Home » Unconventional » Emad's SF » ‘Mousa’ at the Gates: An Egyptian sci-fi flick that teaches you the difference between sound science and flaky fiction!

‘Mousa’ at the Gates: An Egyptian sci-fi flick that teaches you the difference between sound science and flaky fiction!

Image credits: NAMESAKE: A misplaced maverick vigilante in the era of robotic conformity, I wonder?

Before I say anything, I have,e to highlight that this movie, Mousa (2021), is to be commended just because MousaMousa (2021) is to be congratulated just for the fact that it’s an Egyptian (and Arabic SF) production, something almost unheard of and inexcusably neglected nowadays in the world of CGI. That by itself is worthy of praise, and it hurts to have to tear this movie down for its many cinematic flaws.

By Emad El-Din Aysha, PhD

What is worse is that flaws notwithstanding, I think the movie can also be faulted on the originality front. The story doesn’t appear to be taken from anywhere else, mind you, since it’s overly Egyptian. Still, I think the premise of a young man fighting for justice with his giant robot is something the moviemakers borrowed from Malaysia vie Mantera (2012).[1] They just can’t stand to be original, ever can they, in the Egyptian moviemaking sector!

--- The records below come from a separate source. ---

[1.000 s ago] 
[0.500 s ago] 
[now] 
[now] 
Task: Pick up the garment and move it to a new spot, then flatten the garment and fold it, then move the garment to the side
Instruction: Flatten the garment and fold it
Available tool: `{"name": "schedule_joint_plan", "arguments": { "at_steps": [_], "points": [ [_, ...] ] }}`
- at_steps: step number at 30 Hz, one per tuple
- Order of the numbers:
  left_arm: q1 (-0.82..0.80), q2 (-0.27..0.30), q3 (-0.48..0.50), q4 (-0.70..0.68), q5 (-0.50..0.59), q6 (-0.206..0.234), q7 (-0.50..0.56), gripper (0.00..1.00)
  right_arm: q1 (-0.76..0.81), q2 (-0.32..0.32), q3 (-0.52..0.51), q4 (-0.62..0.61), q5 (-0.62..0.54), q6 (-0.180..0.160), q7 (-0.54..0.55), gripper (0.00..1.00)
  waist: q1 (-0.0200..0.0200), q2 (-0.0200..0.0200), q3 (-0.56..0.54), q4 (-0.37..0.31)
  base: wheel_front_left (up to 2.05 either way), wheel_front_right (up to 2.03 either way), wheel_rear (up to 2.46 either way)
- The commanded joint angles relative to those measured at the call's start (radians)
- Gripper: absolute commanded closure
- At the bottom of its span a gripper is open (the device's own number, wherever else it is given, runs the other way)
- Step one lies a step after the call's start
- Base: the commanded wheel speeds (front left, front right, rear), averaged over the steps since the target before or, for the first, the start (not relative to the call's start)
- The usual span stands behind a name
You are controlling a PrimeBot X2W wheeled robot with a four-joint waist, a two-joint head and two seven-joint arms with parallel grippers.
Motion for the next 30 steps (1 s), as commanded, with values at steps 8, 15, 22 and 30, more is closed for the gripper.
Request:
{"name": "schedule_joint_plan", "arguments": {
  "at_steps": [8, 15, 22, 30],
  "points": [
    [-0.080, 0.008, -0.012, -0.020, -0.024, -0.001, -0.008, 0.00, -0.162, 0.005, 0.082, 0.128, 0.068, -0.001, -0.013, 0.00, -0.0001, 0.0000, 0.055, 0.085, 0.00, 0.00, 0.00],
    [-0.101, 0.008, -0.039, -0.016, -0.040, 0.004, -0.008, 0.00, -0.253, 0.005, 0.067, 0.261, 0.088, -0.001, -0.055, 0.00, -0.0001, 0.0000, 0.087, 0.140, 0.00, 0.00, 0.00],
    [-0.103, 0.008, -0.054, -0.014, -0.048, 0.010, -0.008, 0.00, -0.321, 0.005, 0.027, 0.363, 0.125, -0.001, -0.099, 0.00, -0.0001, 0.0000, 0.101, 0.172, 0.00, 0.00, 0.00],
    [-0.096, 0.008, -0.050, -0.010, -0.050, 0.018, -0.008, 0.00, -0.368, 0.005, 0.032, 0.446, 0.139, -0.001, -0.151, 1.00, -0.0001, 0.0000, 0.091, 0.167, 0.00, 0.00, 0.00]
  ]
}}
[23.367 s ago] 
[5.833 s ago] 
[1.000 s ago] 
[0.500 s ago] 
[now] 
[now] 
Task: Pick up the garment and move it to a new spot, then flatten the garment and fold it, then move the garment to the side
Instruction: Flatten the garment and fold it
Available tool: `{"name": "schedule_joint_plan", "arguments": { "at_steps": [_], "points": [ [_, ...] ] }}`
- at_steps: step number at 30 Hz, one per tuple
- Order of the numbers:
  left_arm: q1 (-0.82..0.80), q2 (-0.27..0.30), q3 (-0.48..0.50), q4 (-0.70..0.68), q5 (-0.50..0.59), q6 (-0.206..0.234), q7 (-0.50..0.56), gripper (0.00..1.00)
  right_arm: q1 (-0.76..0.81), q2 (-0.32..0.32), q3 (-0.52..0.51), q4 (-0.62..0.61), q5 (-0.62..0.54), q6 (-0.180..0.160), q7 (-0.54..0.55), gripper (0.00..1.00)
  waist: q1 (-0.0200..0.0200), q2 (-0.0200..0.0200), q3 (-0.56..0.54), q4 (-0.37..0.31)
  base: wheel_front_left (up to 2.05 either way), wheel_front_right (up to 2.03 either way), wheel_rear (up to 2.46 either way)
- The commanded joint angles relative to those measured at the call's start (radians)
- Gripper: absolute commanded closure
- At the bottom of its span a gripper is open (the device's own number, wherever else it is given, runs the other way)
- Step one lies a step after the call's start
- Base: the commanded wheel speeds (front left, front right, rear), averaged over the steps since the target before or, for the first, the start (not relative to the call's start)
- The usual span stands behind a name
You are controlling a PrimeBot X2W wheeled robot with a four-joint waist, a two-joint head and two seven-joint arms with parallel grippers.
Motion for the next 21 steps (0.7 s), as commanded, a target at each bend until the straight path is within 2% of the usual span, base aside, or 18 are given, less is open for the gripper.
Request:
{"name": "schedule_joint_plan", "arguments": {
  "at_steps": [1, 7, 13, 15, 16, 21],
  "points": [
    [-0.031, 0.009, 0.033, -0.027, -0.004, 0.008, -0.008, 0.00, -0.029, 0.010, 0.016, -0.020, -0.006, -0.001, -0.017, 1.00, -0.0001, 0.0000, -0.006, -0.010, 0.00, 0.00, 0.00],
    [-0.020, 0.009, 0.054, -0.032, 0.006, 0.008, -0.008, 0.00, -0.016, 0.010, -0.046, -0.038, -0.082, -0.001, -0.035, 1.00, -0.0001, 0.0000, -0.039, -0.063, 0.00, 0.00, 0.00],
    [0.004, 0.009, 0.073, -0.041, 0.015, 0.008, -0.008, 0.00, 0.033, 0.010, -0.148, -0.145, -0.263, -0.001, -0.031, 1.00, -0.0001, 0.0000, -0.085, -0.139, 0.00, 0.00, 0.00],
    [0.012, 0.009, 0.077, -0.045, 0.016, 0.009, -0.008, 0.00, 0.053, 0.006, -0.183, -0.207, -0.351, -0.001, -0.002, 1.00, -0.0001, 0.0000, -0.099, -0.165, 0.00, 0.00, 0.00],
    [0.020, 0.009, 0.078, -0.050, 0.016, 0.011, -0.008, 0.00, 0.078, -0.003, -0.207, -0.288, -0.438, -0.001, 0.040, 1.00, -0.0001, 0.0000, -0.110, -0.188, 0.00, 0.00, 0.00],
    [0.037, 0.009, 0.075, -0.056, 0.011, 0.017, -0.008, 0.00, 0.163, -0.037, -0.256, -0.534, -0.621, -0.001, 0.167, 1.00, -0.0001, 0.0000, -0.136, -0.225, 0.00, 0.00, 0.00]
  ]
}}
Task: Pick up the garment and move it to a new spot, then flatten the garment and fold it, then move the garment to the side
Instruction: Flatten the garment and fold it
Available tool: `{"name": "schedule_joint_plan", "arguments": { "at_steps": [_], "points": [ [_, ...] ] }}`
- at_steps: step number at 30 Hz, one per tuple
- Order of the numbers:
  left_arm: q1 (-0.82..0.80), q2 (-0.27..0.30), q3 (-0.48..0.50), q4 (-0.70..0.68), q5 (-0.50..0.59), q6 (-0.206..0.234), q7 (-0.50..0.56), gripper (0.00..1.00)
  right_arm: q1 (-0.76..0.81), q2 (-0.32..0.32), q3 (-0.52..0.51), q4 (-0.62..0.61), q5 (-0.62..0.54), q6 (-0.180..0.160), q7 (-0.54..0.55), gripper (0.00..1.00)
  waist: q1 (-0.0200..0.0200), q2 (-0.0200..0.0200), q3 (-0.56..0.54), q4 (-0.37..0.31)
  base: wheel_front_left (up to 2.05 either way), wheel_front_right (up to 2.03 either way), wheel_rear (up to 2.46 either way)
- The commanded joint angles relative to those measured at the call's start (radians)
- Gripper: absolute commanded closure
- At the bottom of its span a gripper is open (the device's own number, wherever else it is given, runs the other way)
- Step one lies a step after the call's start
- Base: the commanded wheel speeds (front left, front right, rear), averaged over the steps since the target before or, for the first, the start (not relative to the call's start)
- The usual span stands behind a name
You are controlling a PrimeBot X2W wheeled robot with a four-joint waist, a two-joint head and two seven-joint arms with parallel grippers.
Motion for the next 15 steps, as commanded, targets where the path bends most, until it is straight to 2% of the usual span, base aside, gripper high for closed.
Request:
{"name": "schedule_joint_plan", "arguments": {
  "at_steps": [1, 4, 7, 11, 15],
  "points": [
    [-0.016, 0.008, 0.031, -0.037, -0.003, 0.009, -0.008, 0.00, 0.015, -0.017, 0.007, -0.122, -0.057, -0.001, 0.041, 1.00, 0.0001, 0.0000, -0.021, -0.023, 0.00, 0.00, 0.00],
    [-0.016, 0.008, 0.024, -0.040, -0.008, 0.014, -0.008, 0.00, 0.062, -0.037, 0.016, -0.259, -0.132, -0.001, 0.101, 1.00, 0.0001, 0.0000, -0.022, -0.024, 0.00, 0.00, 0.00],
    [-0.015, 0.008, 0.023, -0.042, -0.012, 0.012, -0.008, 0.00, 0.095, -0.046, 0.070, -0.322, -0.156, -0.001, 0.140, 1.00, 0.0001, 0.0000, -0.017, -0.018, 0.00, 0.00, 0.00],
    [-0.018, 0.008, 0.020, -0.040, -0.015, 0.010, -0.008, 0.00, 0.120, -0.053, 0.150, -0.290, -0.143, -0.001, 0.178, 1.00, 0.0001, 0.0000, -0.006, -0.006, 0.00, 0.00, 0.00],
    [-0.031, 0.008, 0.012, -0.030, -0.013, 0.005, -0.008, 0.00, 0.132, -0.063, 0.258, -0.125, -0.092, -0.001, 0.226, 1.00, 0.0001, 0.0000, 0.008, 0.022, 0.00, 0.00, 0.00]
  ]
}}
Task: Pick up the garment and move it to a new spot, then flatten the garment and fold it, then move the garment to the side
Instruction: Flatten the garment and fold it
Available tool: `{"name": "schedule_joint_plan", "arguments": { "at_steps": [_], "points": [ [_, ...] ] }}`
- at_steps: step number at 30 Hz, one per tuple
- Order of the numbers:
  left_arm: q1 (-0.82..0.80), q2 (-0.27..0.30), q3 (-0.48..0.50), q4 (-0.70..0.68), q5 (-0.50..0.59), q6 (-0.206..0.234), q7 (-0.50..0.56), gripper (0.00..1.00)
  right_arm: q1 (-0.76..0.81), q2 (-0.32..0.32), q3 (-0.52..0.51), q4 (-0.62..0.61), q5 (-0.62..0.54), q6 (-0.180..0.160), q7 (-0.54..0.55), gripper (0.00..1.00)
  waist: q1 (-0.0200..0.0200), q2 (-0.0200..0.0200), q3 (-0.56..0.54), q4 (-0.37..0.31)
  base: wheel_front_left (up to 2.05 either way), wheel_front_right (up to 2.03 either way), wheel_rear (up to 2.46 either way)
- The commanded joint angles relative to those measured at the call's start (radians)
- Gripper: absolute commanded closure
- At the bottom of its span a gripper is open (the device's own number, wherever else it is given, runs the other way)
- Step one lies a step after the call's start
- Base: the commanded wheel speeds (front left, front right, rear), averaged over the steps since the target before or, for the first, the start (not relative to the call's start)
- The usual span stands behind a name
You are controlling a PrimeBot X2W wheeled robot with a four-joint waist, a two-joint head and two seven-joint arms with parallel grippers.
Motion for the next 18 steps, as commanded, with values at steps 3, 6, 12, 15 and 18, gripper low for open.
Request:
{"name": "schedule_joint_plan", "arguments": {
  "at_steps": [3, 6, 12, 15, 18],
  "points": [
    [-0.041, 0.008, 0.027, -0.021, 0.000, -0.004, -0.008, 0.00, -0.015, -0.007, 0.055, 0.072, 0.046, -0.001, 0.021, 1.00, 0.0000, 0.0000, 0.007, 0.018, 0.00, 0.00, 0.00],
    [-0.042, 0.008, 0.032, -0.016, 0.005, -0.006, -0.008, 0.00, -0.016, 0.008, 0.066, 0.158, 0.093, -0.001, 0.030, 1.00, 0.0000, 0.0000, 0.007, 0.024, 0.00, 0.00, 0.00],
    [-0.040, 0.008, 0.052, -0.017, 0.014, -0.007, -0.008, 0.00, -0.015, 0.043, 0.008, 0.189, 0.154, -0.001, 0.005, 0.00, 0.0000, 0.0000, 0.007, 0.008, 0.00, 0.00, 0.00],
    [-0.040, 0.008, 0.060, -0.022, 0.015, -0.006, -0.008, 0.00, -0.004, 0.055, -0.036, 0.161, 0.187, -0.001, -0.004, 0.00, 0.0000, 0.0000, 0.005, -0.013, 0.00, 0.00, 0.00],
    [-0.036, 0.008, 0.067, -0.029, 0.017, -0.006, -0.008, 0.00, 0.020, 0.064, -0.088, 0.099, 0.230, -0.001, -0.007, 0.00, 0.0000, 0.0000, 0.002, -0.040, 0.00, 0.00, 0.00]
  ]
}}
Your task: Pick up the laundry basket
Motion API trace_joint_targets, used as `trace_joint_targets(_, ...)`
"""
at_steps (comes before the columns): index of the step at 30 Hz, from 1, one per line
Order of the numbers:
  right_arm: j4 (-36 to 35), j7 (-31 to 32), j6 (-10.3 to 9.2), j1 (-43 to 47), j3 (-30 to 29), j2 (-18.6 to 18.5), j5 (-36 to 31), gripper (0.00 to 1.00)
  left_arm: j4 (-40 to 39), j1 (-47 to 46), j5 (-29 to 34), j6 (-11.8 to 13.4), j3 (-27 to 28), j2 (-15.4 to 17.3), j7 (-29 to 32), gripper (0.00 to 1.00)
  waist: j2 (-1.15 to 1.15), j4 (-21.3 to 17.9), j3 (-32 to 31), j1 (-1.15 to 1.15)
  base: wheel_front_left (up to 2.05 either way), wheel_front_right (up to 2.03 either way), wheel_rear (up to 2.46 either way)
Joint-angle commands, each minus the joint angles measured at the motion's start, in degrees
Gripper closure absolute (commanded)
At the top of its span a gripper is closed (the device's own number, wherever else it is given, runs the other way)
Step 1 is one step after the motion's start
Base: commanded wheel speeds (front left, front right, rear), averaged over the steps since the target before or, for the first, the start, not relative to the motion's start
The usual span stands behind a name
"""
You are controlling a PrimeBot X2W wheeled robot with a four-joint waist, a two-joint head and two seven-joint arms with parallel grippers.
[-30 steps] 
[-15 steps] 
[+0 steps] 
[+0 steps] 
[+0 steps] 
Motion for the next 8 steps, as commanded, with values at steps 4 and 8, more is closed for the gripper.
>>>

Mantera is a very different movie, to be sure, with interstellar alien intervention and secret militaristic conspiracies ruling the world. Still, the basic idea is there: a young protagonist who is an ubergeek picked on at university using a mechanical man to even the score, and a beautiful girl from the same university to boot. (The main difference between the two movies in terms of narrative structure is the presence of a mentor, which was a failing on the part of Mousa if you ask me). But that’s enough of that. Let’s focus on what does happen here and how it all fits together or doesn’t.

Delinquents are Us

Mousa is well produced. The digital camera work is quite good, detailed, and sharp, if a bit lacking in the lighting department, the music is tense, and the computer graphics are pretty believable. (The train scene wasn’t half bad, although I still think the airplane crash scene in COVID-25 was better). The fundamental problem with the movie is that it’s depressing, too depressing for its sound, and sad in a tediously predictable, recognizable way. This comes out through the erstwhile hero, Yehia, played very annoyingly by Kareem Mahmoud Abdel Aziz. He’s an engineering student with a single dad and is picked on by everybody at university, not least his teacher, played by the supercool Jordanian actor Eyad Nassar. (What a stupid move, making the primary antagonist likable than the so-called protagonist?!) The boy is supposed to have ‘problems’ from childhood, but it’s not convincing; he looks like a wuss. Being a geek is one thing, even being non-violent is one thing, but being tedious 24 hours a day even with your friends and confidants and your dad is something else entirely. The character is so one-dimensional he drags the movie down with him. He never seems to enjoy himself or perk up to the point of changing, even when fighting for justice, inventing something, or being around the girl he loves. It translates into a grim movie. There’s no sense of joy anywhere, even when he technically comes out on top.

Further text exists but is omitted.